Kusters, Wiel
Jan Hubert Willem Kusters, Nederlands letterkundige, dichter en prozaschrijver (Spekholzerheide 1.6.1947).
Kusters studeerde Nederlandse taal- en letterkunde in Nijmegen en gaf van 1972 tot 1978 les op een middelbare
school. Hij was recensent en columnist voor NRC/Handelsblad en de Volkskrant en maakte literaire
programma's voor de KRO. Van 1976 tot 1982 was hij redacteur van de kunstprogramma's van de Regionale
Omroep Zuid. Kusters was van 1983 tot 1994 mederedacteur van De Gids en van 1993 tot 1994 van Dietsche
Warande & Belfort. Hij vervulde verschillende functies voor de Maatschappij der Nederlandse Letterkunde en in
1995 werd hij lid van de Raad voor Cultuur.
In 1985 promoveerde Kusters op De killer, een proefschrift over de poëzie en de poëtica van Gerrit Kouwenaar.
In 1989 werd hij hoogleraar aan de Rijksuniversiteit van Limburg, eerst buitengewoon hoogleraar en vanaf 1992
gewoon hoogleraar.
Als dichter debuteerde Kusters in het tijdschrift Contour in 1964. In 1978 verscheen zijn eerste bundel poëzie,
Een oor aan de grond. Daarin is zijn verbondenheid met de Limburgse mijnstreek, waar hij opgroeide en zijn
vader als mijnwerker werkte, één van de belangrijkste thema's. Later zal hij met Jos Perry het boek Versteende
wouden. Mijnen en mijnwerkers in woord en beeld (1999) publiceren. Die thematiek geldt dan ook nog voor de
notities en essays in Het mijnmuseum (1981) en de bundel gedichten Een bezoek aan de leermijn (1984), maar
steeds meer komt in het werk van Kusters de nadruk te liggen op de talige kant van de poëzie.

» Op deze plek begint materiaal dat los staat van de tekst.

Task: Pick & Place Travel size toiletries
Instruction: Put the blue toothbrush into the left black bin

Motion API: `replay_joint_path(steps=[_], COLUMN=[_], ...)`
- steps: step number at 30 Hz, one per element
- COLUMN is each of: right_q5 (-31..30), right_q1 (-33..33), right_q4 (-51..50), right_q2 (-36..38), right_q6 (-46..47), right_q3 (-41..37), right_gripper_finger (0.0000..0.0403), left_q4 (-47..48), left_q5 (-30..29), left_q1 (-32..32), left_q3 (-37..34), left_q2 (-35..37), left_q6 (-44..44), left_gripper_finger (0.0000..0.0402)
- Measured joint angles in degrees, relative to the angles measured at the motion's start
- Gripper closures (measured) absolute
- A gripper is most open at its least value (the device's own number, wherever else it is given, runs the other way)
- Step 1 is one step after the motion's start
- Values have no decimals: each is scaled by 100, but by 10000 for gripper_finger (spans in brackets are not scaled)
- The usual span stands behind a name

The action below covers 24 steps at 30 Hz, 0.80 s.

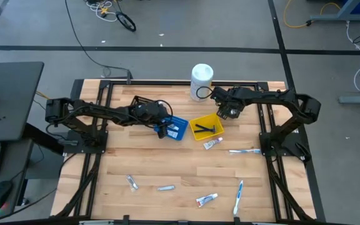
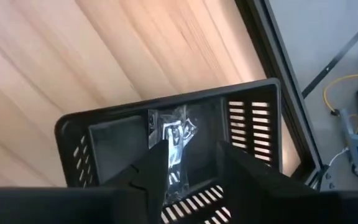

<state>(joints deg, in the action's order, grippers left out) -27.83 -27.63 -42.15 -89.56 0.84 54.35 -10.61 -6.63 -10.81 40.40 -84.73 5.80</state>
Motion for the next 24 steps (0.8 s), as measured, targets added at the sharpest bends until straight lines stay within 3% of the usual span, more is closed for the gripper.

Zijn gedichten
worden in taal omgezette ervaringen, die daarmee worden losgemaakt van hun aanleiding. De affiniteit met
Kouwenaar blijkt niet alleen uit zijn dissertatie-onderwerp, maar ook uit zijn poëtische praktijk.
In zijn oratie Pooltochten (1989) tracht hij het gebruik van het wit en de 'lege plek'in de moderne poëzie een
plaats te geven in een culturele ontwikkeling. In zijn essays in Tegen de verstening, tegen het gruis (1993) zet hij
zich af tegen de heersende opvattingen van het postmodernisme.
Kusters verzamelde zijn poëzie en zijn poëtische notities uit de jaren 1975-1989 in Zegelboom (1998). Samen
met Huub Beurskens schreef Kusters een dialoog in dichtvorm die werd gepubliceerd onder de titel In duizend
kamers (2006).
Aan Kusters werd in 1990 de Sphinx-Cultuurprijs toegekend vanwege zijn verdiensten als dichter en essayist,
maar vooral als stimulator van het literaire leven in Limburg.
Literatuur: BNTL; Kritisch lexicon; Oosthoek; WP-lexicon; W. Ramaker, 'Limburgse dichters en musici',
interview in: Literama-magazine 11 (1977) 10, p. 474-482; H. van de Waarsenburg, 'Wiel Kusters', in: Ik kom
toch uit geen gekkenland vandaan! (1983), p. 18-30; J. Goedegebuure, [Over De killer], in: Forum der Letteren
27 (1986) 3, p. 226-231; P. van den Hoven, 'Het lied van de kolenman. Over de (jeugd)poëzie van Wiel
Kusters', in: Bzzlletin 21 (1991) 189, p. 65-72; F. Geraets, 'Wiel Kusters: Kerkrade, 01-06-1947', in: Boven het
maaiveld. 100 portretten van markante Limburgers uit de twintigste eeuw (1999), p. 207-210; D. de Geest, 'Jij
kwam thuis met fonkelende stenen. De poëzie van Wiel Kusters', in: Ons Erfdeel 43 (2000) 2, p. 250-261.